Although stroke survivors have a high prevalence of comorbidities, only 13% of patients received guideline-recommended medications after their cerebral infarction. Most received aspirin. Patients who underwent coronary artery bypass surgery were less likely to receive anticoagulants than the general stroke population.

Unverified Answer

Does stroke run in families?

Add answer

Families with stroke have a higher incidence of stroke than the general population. The increased number of strokes in the family members is, however, not associated with early stroke onset. Furthermore, early stroke onset increases with the number of strokes in the family.

Unverified Answer

What is the average age someone gets stroke?

Add answer

For adults the age of onset is typically between ages of 55 to 66, but can be as young as 43. Females are twice as likely as males to get a stroke at age 40, and people with high blood pressure are twice as likely to have a stroke at age 74. Stroke is more common in colder and wetter summers; more common in warmer and drier summers. People who smoke are 60 times more likely to sustain a stroke.

Unverified Answer

What are the latest developments in phase-dependent paired corticomotoneuronal stimulation (pcms) for therapeutic use?

Add answer

The present review describes a novel method for the stimulation of motor units in the paretic quadrant at different excitability levels, as well as the clinical relevance of these findings. Results from a recent clinical trial show a significant enhancement of motor function as well as an increase in the number of active motor units in the paretic quadrant through the use of PCMS. Results from a recent clinical trial is expected to enhance our understanding of the mechanisms governing the improvement of recovery of motor function following stroke and provide a platform for further therapeutic investigations.

Unverified Answer

What are the common side effects of phase-dependent paired corticomotoneuronal stimulation (pcms)?

Add answer

The common side effects of pcms include headache, [migraine](https://www.withpower.com/clinical-trials/migraine), nausea, vomiting, sweating, heart rate, blood pressure, and skin rash.

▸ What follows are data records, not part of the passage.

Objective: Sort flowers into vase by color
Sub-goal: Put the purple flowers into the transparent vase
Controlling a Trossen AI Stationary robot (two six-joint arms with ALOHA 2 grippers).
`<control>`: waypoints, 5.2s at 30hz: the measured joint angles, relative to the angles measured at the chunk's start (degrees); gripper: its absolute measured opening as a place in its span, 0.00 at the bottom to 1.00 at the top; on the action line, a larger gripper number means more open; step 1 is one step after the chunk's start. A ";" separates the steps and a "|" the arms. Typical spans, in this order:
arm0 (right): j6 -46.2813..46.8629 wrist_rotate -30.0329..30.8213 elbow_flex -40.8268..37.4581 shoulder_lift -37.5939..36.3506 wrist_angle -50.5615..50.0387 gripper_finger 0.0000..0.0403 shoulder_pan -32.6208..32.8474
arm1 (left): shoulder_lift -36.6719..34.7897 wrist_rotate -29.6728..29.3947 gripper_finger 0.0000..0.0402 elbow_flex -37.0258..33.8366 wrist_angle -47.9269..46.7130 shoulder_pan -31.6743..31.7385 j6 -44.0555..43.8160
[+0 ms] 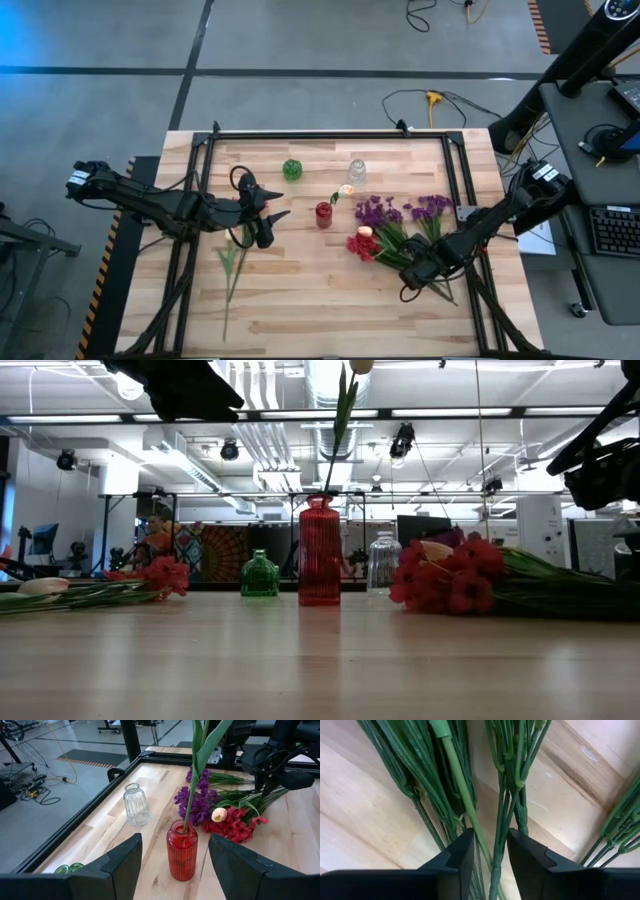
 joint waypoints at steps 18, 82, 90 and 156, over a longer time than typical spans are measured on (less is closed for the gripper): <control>0.03 -2.48 -0.12 -3.20 -2.12 0.35 0.00 | 0.00 0.00 0.53 0.00 0.00 0.01 0.00; 2.87 22.05 2.68 -18.56 -10.95 0.02 3.17 | 0.00 -0.06 0.53 0.00 -0.05 0.02 0.04; -2.16 17.90 0.62 -14.49 -11.39 0.03 2.70 | 0.02 -0.07 0.53 0.00 -0.03 0.01 0.04; -27.02 3.46 2.04 -12.29 -12.81 0.03 -13.83 | 0.02 -0.07 0.53 0.00 -0.02 0.01 2.43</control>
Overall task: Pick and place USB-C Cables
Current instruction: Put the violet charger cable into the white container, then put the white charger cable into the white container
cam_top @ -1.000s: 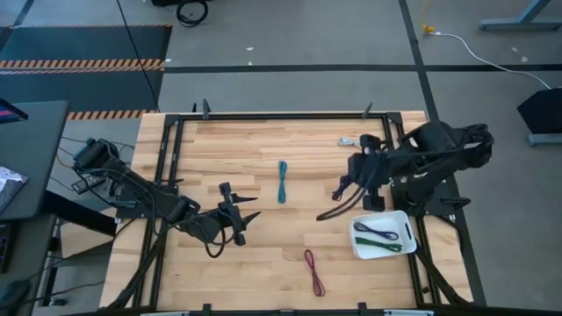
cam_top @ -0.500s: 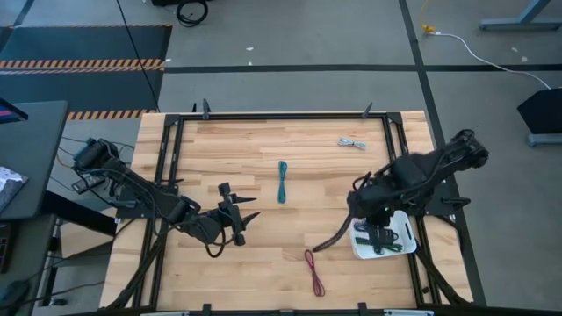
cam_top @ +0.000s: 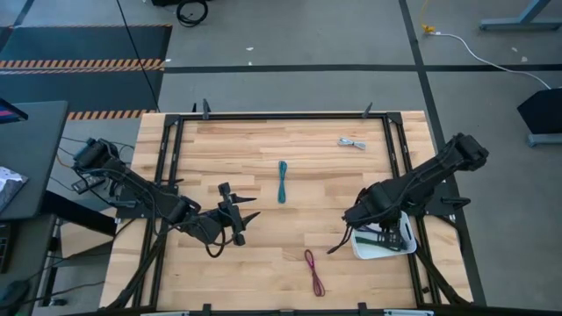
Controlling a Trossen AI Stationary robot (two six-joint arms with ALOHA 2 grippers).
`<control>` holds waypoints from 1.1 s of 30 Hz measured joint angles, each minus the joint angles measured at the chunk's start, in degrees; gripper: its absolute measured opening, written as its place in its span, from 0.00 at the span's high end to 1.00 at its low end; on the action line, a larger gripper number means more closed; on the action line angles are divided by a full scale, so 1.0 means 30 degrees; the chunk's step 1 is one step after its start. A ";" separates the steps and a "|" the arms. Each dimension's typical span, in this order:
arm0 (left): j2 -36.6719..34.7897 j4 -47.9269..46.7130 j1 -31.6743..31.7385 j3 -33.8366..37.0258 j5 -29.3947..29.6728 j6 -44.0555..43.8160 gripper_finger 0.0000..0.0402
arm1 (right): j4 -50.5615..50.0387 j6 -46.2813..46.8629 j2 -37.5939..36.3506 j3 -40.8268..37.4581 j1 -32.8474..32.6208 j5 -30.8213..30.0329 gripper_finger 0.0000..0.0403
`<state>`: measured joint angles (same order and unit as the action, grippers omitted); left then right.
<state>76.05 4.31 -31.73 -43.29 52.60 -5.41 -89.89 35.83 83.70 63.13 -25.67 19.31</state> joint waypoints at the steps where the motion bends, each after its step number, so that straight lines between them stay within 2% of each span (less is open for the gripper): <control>1: 0.0000 -0.0004 0.0000 0.0000 0.0000 0.0000 0.50 | -0.0021 0.0000 -0.0006 -0.0265 0.0000 -0.0020 0.92; 7: 0.0000 -0.0004 0.0000 0.0000 0.0000 -0.0003 0.50 | 0.0284 0.0534 -0.0007 -0.0719 -0.0007 -0.0948 0.91; 11: 0.0000 -0.0004 0.0000 0.0000 0.0000 -0.0029 0.50 | 0.2716 0.0996 -0.0007 -0.0726 -0.0007 -0.1156 0.88; 14: 0.0000 -0.0060 0.0000 0.0000 0.0000 -0.0131 0.50 | 0.5637 0.1000 -0.0007 -0.0726 0.0107 -0.1542 0.83; 18: 0.0000 -0.0176 0.0000 0.0000 0.0000 -0.0434 0.50 | 0.7681 0.1002 -0.0007 -0.0726 0.0365 -0.2335 0.72; 23: 0.0000 -0.0423 0.0000 0.0007 0.0000 -0.0495 0.50 | 0.7606 0.0894 -0.0007 -0.0726 0.0812 -0.2708 0.60; 27: 0.0000 -0.0427 0.0000 0.0007 0.0000 -0.0495 0.50 | 0.7694 0.0852 -0.0007 -0.0726 0.1394 -0.3087 0.57; 30: 0.0000 -0.0419 0.0000 0.0007 0.0000 -0.0502 0.50 | 0.8034 0.0918 0.0000 -0.0726 0.1894 -0.4598 0.57; 33: 0.0000 -0.0419 0.0020 0.0007 0.0000 -0.0503 0.50 | 0.7720 0.0430 0.0000 -0.0719 0.2637 -0.7197 0.58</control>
<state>76.05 3.05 -31.67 -43.27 52.60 -6.92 -66.73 37.12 83.70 60.97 -17.76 -2.28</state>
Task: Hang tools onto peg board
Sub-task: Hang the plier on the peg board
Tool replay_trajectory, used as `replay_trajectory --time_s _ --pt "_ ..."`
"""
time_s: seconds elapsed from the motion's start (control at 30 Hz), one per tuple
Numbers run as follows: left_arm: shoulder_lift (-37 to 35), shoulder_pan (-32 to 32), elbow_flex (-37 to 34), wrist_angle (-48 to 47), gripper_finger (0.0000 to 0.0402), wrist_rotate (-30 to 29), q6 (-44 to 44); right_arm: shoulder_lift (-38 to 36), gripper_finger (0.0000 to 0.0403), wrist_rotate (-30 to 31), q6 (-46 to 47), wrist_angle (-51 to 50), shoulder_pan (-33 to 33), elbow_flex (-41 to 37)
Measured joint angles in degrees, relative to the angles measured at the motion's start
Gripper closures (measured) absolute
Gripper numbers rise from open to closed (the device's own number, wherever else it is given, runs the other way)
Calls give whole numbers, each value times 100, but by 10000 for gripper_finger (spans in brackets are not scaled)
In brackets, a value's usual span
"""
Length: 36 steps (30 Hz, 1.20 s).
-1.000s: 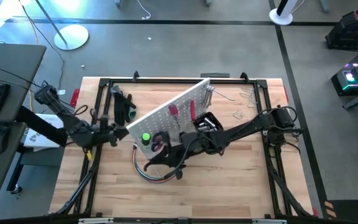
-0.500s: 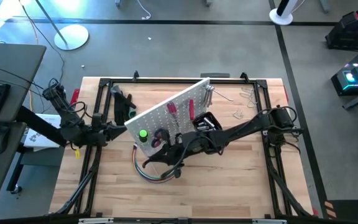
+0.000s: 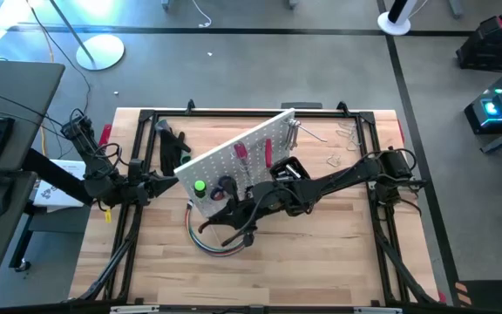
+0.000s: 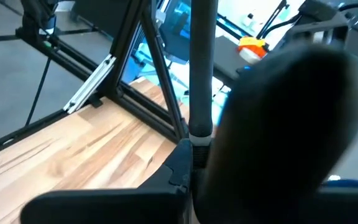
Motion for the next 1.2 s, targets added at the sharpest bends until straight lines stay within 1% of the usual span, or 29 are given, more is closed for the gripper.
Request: replay_trajectory --time_s 0.3,0.47,0.57,0.63,0.8,1.0,1.2 --pt "0 2 0 3 401 -8 3 3 379 24 34 225 1 0" --pt "0 2 0 16 402 -31 28 151 379 32 11 286 -30 0" --pt "0 4 -2 46 401 -33 30 153 379 182 18 242 -37 0" --pt "7 5 -2 42 401 -36 30 154 379 388 -17 238 -36 0" --pt "103 7 -2 42 401 -68 -14 160 379 878 -461 234 46 0" --pt "287 7 -2 43 402 -92 -168 236 379 747 -471 344 128 0" --pt "461 4 -2 97 401 -109 -321 429 379 810 -475 830 165 0"
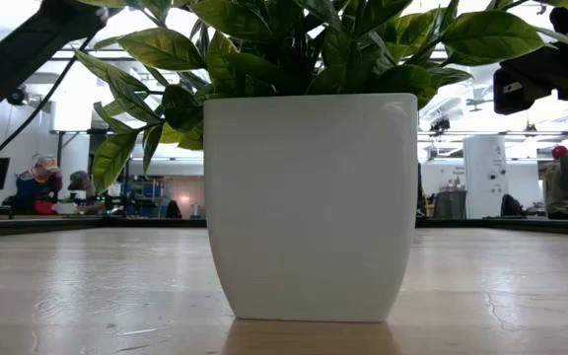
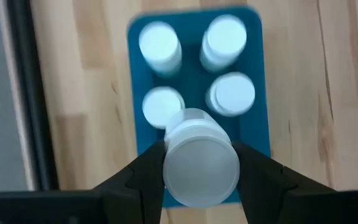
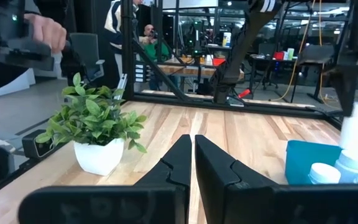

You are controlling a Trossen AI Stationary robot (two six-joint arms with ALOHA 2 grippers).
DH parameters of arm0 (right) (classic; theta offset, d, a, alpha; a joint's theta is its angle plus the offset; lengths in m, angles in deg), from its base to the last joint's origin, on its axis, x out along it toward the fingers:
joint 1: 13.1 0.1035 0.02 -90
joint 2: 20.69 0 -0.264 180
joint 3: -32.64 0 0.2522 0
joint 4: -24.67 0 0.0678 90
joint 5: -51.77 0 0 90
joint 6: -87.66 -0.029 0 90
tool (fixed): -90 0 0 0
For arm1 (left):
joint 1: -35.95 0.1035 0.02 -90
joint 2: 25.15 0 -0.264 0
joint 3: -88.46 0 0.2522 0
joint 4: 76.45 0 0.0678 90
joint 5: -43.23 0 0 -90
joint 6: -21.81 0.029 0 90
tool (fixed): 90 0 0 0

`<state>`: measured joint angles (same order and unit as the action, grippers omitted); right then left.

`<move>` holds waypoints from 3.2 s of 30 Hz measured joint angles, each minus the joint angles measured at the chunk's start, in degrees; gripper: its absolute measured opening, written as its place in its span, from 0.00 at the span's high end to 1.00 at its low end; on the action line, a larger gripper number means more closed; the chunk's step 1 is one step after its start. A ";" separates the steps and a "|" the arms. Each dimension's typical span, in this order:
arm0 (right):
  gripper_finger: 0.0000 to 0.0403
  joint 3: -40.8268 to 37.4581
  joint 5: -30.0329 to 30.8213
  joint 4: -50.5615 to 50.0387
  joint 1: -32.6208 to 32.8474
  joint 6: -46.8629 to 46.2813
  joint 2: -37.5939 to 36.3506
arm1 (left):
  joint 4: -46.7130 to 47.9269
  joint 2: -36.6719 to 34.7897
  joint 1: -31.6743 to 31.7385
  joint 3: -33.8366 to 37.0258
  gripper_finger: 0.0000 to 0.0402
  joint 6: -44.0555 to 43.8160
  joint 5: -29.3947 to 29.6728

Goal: Pick and place pill bottles into a basket
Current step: Put the white pill bottle into the blue bin

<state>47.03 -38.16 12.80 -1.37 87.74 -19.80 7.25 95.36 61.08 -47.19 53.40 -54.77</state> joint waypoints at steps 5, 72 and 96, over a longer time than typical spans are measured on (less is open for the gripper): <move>0.97 0.02 0.02 0.00 0.00 0.02 -0.02 | 0.20 -0.70 -0.01 -2.89 0.64 -0.77 -1.48; 0.97 0.01 0.02 -0.04 0.00 0.09 0.02 | -15.98 -1.47 -2.45 23.43 0.64 -1.17 -3.81; 0.97 0.00 0.02 -0.03 0.00 0.00 0.02 | -15.32 -1.32 -2.38 23.55 0.51 -2.03 -1.94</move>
<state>47.03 -38.13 12.77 -1.37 87.74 -19.78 -8.07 94.04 58.71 -23.64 51.37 -56.71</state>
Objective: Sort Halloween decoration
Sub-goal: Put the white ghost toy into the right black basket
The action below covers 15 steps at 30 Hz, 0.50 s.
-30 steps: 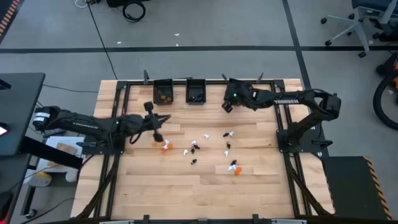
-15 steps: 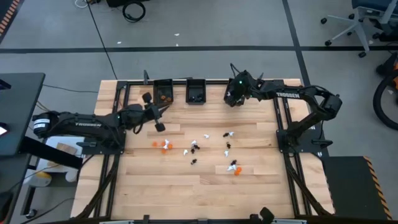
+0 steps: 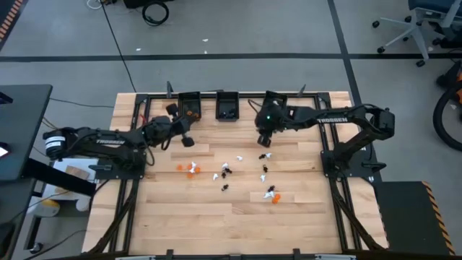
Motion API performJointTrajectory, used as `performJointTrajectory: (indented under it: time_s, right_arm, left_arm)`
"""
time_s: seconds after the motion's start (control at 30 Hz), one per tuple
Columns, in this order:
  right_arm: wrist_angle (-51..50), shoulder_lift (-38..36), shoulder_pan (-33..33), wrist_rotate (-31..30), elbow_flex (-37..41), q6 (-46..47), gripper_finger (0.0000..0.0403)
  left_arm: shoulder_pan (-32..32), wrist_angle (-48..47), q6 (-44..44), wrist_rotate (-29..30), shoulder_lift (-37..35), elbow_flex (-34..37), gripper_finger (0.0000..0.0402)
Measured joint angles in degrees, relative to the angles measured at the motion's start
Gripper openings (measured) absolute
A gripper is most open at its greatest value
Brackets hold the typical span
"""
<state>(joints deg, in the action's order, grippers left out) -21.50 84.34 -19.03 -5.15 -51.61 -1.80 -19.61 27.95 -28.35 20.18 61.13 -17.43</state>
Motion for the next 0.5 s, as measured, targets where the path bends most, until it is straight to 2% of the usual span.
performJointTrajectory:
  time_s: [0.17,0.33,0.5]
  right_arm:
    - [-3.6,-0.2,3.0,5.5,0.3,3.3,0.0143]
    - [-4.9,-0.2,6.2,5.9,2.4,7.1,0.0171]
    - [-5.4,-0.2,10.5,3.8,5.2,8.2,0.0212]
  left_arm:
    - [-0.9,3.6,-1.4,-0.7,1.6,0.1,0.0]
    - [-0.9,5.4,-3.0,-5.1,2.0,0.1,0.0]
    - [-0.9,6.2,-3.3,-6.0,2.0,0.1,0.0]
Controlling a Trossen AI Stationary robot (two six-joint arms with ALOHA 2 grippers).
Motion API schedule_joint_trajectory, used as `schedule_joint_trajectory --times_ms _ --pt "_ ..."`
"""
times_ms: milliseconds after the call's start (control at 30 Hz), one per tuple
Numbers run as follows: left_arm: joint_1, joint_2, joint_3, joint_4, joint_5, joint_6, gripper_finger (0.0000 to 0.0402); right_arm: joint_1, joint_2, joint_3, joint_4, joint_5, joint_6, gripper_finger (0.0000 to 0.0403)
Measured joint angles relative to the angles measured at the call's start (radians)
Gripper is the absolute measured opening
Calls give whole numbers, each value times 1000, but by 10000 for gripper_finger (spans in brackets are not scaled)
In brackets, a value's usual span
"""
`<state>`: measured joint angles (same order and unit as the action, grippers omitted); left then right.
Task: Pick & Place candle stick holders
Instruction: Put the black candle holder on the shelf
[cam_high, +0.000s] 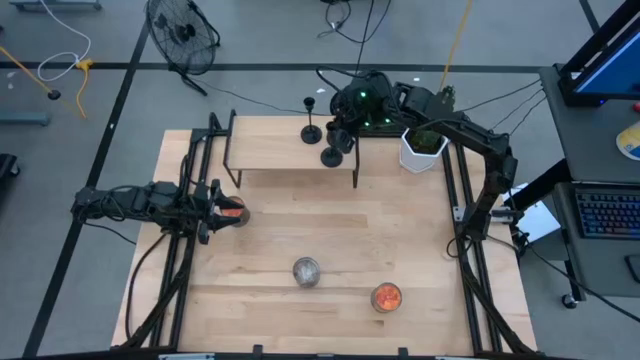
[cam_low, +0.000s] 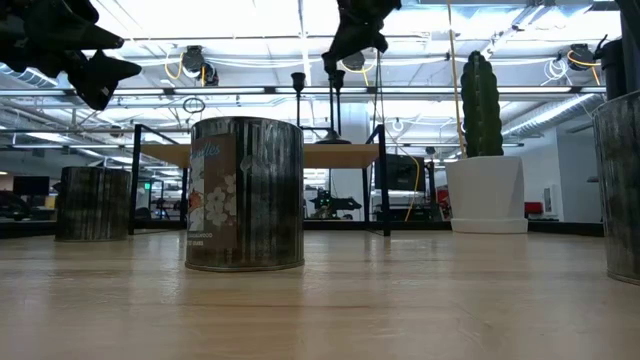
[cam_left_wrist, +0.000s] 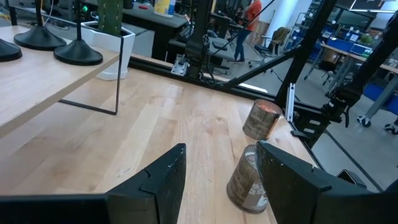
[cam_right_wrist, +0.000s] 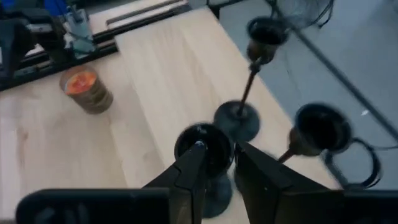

For a long periods of time, these side effects are limited and can be managed adequately.

Unverified Answer

What is phase-dependent paired corticomotoneuronal stimulation (pcms)?

Add answer

Paired cortical stimulation results in long-term potentiation (LTP). Paired cortical stimulation results in synchronisation of the motor cortex and the lower motor neuron, and facilitates motor learning.

Unverified Answer

Have there been any new discoveries for treating stroke?

Add answer

There have been only a few new developments in treating stroke but they have had a lot of focus on developing a drug with the capability to deliver the same or better results without triggering as many adverse events as the currently used drugs do. More research needs to be done in order to discover these kinds of drugs. In the immediate future however, research on natural plant products or other natural products may have the best possibility of becoming available in the medium-to-long-term future for treatment of stroke.

Unverified Answer
See if you qualify for this trial
Get access to this novel treatment for Stroke by sharing your contact details with the study coordinator.